[Opening Dataset extract section]

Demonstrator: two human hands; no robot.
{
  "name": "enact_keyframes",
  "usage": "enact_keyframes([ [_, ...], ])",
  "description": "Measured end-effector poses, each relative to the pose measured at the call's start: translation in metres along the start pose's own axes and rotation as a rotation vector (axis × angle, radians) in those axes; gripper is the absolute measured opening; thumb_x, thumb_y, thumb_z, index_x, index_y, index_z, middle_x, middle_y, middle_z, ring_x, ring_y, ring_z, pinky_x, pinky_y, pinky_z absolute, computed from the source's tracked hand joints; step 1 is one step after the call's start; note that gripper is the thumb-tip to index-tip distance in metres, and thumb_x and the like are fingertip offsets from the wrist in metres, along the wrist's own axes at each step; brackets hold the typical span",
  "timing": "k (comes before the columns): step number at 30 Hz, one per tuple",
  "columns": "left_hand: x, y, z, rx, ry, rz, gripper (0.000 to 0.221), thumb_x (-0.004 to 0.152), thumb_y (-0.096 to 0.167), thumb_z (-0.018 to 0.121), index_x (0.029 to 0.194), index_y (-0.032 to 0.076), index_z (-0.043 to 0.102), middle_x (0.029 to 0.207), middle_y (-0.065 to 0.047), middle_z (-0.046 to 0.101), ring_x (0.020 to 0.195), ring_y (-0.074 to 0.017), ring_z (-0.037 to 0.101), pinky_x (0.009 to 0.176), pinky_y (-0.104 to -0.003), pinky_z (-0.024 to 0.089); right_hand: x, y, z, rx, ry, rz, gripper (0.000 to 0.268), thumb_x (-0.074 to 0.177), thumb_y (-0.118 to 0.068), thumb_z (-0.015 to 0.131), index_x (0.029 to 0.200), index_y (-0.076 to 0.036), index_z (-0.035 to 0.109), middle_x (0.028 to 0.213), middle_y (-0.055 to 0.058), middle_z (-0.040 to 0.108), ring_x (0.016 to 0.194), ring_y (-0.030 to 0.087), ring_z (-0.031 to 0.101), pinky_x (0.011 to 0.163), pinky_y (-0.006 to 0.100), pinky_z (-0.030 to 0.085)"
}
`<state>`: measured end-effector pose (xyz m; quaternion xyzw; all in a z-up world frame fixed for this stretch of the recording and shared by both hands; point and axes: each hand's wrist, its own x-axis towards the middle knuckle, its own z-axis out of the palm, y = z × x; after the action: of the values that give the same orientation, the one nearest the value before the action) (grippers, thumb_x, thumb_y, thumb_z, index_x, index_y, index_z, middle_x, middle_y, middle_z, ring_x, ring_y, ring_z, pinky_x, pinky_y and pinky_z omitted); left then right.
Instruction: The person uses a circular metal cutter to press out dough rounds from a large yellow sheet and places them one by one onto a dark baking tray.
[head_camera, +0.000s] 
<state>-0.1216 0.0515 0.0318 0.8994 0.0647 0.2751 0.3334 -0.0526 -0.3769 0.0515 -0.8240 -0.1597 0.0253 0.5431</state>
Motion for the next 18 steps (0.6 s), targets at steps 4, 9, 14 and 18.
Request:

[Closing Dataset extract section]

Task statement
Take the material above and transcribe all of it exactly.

Answer to the problem
Demonstrator: two human hands; no robot.
{
  "name": "enact_keyframes",
  "usage": "enact_keyframes([ [_, ...], ])",
  "description": "Measured end-effector poses, each relative to the pose measured at the call's start: translation in metres along the start pose's own axes and rotation as a rotation vector (axis × angle, radians) in those axes; gripper is the absolute measured opening; thumb_x, thumb_y, thumb_z, index_x, index_y, index_z, middle_x, middle_y, middle_z, ring_x, ring_y, ring_z, pinky_x, pinky_y, pinky_z absolute, computed from the source's tracked hand joints; step 1 is one step after the call's start; note that gripper is the thumb-tip to index-tip distance in metres, and thumb_x and the like are fingertip offsets from the wrist in metres, along the wrist's own axes at each step; brackets hold the typical span",
  "timing": "k (comes before the columns): step number at 30 Hz, one per tuple",
  "columns": "left_hand: x, y, z, rx, ry, rz, gripper (0.000 to 0.221), thumb_x (-0.004 to 0.152), thumb_y (-0.096 to 0.167), thumb_z (-0.018 to 0.121), index_x (0.029 to 0.194), index_y (-0.032 to 0.076), index_z (-0.043 to 0.102), middle_x (0.029 to 0.207), middle_y (-0.065 to 0.047), middle_z (-0.046 to 0.101), ring_x (0.020 to 0.195), ring_y (-0.074 to 0.017), ring_z (-0.037 to 0.101), pinky_x (0.009 to 0.176), pinky_y (-0.104 to -0.003), pinky_z (-0.024 to 0.089); right_hand: x, y, z, rx, ry, rz, gripper (0.000 to 0.268), thumb_x (-0.074 to 0.177), thumb_y (-0.118 to 0.068), thumb_z (-0.015 to 0.131), index_x (0.029 to 0.200), index_y (-0.076 to 0.036), index_z (-0.035 to 0.109), middle_x (0.028 to 0.213), middle_y (-0.055 to 0.058), middle_z (-0.040 to 0.108), ring_x (0.016 to 0.194), ring_y (-0.030 to 0.087), ring_z (-0.031 to 0.101), pinky_x (0.011 to 0.163), pinky_y (-0.006 to 0.100), pinky_z (-0.030 to 0.085)"
}
`<state>`: measured end-effector pose (xyz m; quaternion xyzw; all in a z-up world frame fixed for this stretch of the recording and shared by both hands; point and axes: each hand's wrist, its own x-axis towards the middle knuckle, its own z-axis out of the palm, y = z × x; after the action: of the values that give the same orientation, the one nearest the value before the action) (grippers, thumb_x, thumb_y, thumb_z, index_x, index_y, index_z, middle_x, middle_y, middle_z, ring_x, ring_y, ring_z, pinky_x, pinky_y and pinky_z omitted); left then right.
Instruction: The person uses a circular metal cutter to press out dough rounds from a large yellow sheet and places them one by one onto a dark baking tray.
[head_camera, +0.000s] 
<state>-0.1216 0.0515 0.0318 0.8994 0.0647 0.2751 0.3334 -0.0526 -0.3769 0.0515 -0.8240 -0.1597 0.0253 0.5431</state>
Motion for the next 18 steps (0.6 s), targets at steps 4, 9, 14 and 18.
Request:

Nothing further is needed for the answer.